Work to be completed –
Among the records that follow, set down only the lines from the one containing "holds waypoints from" to the one containing "arm0 (right): j7", both included, exactly.

Input for this task –
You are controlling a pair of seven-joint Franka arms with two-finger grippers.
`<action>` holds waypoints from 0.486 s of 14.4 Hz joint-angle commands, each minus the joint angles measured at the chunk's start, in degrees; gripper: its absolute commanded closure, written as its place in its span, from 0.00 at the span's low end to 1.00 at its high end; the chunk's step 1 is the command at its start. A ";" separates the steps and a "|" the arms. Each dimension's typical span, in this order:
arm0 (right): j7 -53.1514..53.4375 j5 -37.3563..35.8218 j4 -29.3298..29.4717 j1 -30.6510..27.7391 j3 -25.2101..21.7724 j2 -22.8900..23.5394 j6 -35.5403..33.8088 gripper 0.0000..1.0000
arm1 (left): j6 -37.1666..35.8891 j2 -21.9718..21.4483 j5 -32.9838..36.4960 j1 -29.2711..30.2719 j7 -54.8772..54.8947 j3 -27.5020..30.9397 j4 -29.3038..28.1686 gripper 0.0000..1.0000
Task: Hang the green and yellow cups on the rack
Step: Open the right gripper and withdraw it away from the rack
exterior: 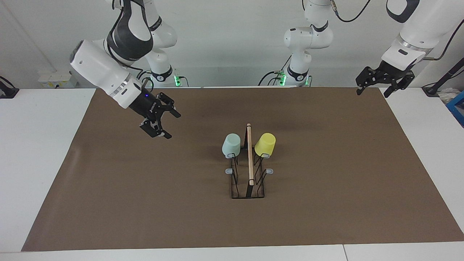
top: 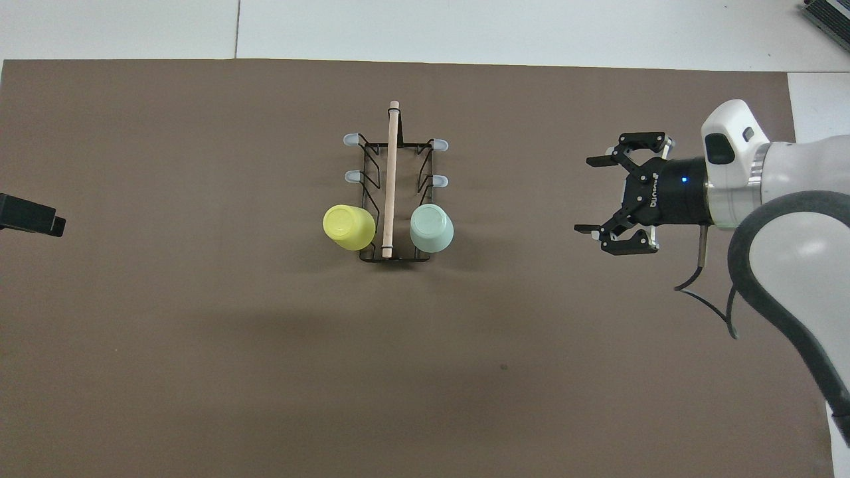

Written solution –
`<action>` holds waypoints from 0.486 s of 14.4 Hz joint-angle commands, each minus the joint angles measured at the chunk's start, in degrees; gripper: its absolute commanded closure, written as its place in its span, from 0.00 at the span's low end to 1.00 at its high end; the chunk's step 1 is the command at its start. A ";" separates the steps and a "|" the arms. Each dimension's typical span, in this order:
arm0 (right): j7 -53.1514..53.4375 j5 -37.3563..35.8218 j4 -29.3298..29.4717 j1 -30.6510..27.7391 j3 -25.2101..21.7724 j2 -22.8900..23.5394 j6 -35.5403..33.8088 gripper 0.0000..1.0000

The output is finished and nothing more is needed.